## [Problem statement]
Work out how many lines in the records contain the word "white", and give that number alone.
━━━━━━━━━━━━━━━━
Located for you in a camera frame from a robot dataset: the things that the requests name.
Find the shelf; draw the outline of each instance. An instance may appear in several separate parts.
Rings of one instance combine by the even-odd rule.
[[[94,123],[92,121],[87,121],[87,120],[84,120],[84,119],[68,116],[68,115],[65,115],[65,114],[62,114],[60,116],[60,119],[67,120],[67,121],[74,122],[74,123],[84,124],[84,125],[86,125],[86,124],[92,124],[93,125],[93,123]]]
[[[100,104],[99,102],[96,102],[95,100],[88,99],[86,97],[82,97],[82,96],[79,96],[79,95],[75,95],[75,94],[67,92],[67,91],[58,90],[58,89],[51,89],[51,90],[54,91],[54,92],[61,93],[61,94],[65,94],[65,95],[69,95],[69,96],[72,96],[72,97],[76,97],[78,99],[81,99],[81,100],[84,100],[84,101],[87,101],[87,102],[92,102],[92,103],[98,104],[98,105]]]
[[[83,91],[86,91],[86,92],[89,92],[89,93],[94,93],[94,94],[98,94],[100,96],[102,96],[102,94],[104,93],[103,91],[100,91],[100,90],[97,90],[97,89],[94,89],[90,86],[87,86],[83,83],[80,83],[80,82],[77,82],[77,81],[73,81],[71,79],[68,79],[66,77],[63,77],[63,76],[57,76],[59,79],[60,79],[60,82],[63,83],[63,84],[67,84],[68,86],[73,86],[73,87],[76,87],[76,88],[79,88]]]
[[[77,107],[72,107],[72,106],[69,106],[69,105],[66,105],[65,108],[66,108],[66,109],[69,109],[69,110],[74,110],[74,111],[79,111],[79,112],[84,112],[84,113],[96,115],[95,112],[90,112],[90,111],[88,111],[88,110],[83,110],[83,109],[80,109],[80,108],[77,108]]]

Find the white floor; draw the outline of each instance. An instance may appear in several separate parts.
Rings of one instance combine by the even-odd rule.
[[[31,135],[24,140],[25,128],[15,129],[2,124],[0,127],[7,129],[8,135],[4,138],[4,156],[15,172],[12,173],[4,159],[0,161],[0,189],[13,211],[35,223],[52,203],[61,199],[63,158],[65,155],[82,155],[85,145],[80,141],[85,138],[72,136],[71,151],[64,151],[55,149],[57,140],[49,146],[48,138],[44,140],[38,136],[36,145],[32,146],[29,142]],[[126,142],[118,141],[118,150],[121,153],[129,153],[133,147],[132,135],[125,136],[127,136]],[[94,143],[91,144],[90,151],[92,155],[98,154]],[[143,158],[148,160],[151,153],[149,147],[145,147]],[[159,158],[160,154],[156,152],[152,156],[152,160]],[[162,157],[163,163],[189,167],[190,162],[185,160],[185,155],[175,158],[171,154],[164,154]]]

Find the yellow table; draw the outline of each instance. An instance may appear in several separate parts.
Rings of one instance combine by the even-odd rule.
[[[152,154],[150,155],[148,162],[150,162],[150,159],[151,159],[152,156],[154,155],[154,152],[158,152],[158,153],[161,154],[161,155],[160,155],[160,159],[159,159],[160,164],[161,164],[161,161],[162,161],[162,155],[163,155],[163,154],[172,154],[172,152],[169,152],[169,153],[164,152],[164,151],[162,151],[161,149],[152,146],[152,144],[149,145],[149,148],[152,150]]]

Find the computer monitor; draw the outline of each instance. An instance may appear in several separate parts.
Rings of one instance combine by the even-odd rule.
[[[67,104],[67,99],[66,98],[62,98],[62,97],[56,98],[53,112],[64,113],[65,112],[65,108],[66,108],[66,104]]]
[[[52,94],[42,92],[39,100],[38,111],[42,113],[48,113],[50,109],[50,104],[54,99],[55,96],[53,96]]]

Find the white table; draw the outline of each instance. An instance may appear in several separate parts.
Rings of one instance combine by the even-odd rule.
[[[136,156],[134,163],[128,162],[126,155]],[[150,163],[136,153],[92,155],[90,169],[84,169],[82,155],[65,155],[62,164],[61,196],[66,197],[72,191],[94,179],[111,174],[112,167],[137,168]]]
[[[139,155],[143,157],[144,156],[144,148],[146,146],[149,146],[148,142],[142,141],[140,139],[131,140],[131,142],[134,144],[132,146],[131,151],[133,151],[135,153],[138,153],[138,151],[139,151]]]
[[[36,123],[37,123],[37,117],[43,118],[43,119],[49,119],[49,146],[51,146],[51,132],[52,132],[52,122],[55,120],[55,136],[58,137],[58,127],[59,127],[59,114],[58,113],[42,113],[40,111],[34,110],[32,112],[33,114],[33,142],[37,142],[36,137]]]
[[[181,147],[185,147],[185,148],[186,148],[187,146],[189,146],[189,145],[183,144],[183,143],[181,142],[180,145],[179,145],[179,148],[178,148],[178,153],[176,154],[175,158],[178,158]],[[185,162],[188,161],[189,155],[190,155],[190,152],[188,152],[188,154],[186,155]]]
━━━━━━━━━━━━━━━━
## [Answer box]
2